Wir wollen zu allen diesen diejenigen zählen, welche sich selbst als Christen bekennen und dafür halten, indem sie sich mit Andern vergleichen, statt sich zu vergleichen mit dem Worte Gottes. Dieser Mensch tröstet sich selbst, weil er so fromm ist wie dieser und jener. Er hat auch eben so viel Erkenntniß als jener alte Bekenner, und daraus schließt er, er müsse in den Himmel kommen; als ob er gewiß wüßte, daß die, mit welchen er sich selber vergleicht, unzweifelhaft selig würden! - Doch wie, wenn er sich täuschte? Könnten nicht Beide zu kurz kommen? Sicherlich aber hat er Unrecht bei solcher Vergleichung, und ein unrechter Grund und Boden wird nicht bestehen am Tage des Gerichts.

Es gibt aber noch einen andern Bekenner; der ist sowohl für Gott als für Baal; er kann Alles sein, was man will, für jede Art von Gesellschaft; er kann auf beiden Achseln tragen, seine Religion ändert sich eben so schnell als seine Gesellschaft. Er ist ein Amphibium und kann im Wasser und auf dem Lande leben; er kann eben so wohl in frommer Gesellschaft leben, als ohne dieselbe. Er will es halten mit dem Hasen, und laufen mit den Hunden. Er trägt Feuer mit der einen Hand, und Wasser mit der andern. Er ist Alles was man will, nur nicht das, was er sein sollte. Der ist auch einer von denen, welche trachten hineinzugehen und es nicht vermögen.

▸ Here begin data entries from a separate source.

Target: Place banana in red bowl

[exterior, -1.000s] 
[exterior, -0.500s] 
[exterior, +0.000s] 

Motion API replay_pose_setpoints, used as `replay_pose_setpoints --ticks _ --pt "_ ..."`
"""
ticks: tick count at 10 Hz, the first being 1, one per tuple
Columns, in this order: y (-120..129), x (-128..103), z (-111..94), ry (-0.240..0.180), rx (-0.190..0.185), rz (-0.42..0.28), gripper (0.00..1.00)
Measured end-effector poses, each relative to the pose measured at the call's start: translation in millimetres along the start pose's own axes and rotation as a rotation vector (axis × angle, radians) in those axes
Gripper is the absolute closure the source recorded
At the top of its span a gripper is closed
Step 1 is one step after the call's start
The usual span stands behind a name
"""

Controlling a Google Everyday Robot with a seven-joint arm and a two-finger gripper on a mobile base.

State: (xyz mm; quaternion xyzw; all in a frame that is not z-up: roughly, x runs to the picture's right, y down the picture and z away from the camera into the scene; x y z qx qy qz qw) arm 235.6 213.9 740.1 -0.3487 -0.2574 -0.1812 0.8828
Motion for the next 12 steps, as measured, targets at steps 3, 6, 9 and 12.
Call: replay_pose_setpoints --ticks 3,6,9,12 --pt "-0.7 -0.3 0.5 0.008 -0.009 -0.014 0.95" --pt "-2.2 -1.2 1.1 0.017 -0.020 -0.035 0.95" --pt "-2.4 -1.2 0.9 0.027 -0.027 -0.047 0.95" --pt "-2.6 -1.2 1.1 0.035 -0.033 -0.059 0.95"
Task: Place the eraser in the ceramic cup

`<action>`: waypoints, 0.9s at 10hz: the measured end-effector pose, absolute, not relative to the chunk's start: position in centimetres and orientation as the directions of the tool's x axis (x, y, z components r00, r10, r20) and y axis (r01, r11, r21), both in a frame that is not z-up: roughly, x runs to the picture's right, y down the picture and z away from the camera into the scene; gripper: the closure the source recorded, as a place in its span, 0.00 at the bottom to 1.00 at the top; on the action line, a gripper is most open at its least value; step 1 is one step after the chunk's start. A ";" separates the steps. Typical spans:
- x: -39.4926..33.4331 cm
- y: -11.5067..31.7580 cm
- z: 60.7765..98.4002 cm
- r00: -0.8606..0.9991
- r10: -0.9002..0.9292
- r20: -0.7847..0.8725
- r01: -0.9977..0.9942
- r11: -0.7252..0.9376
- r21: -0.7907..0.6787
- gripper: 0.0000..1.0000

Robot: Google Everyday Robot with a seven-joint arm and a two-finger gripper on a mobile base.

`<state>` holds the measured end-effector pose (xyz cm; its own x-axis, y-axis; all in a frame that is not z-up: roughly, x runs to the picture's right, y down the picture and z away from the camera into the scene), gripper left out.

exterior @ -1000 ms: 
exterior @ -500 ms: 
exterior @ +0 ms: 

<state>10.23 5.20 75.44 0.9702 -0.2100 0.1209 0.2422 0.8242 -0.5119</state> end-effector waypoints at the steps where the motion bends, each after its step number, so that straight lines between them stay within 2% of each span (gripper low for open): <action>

Niemand ist kühner und verwegener, das Wagestück zu übernehmen, die dunkeln Geheimnisse und Aussprüche der Propheten und so schwerverständliche Stücke, wie das neunte Capitel des Römerbriefes auszulegen, - als die, welche kaum im Stande sind, den rechten „Grund anzugeben der Hoffnung, die in ihnen ist,“ oder welche nicht einmal Rechenschaft zu geben wissen von den ersten Grundsätzen der Religion; oder solche, die unwissend sind in den weit wichtigeren Dingen und klarsten Lehren der heiligen Schrift. Ihnen dient nichts als das Schwimmen im tiefsten Wasser, während sie noch nichts gelernt haben, durch die Untiefen der Schrift zu waten!

Es ist ein trauriges Vorzeichen einer nahenden Hungersnoth, nicht an Brot und Wasser, sondern am Anhören des Wortes Gottes, wenn die dünnen Aehren die vollen verschlingen und die mageren Kühe die fetten auffressen; wenn unsere Streitigkeiten über zweifelhafte Dinge und Dinge von geringerem Gewicht unsern Eifer für die unzweifelhaften und praktischen Dinge der Religion aufzehren. Dies gibt uns Grund zu befürchten, daß das der Charakter dieses Zeitalters und als solcher der Nachwelt bekannt sein wird, daß es das Zeitalter war, welches am meisten von Religion sprach und die Religion am wenigsten liebte.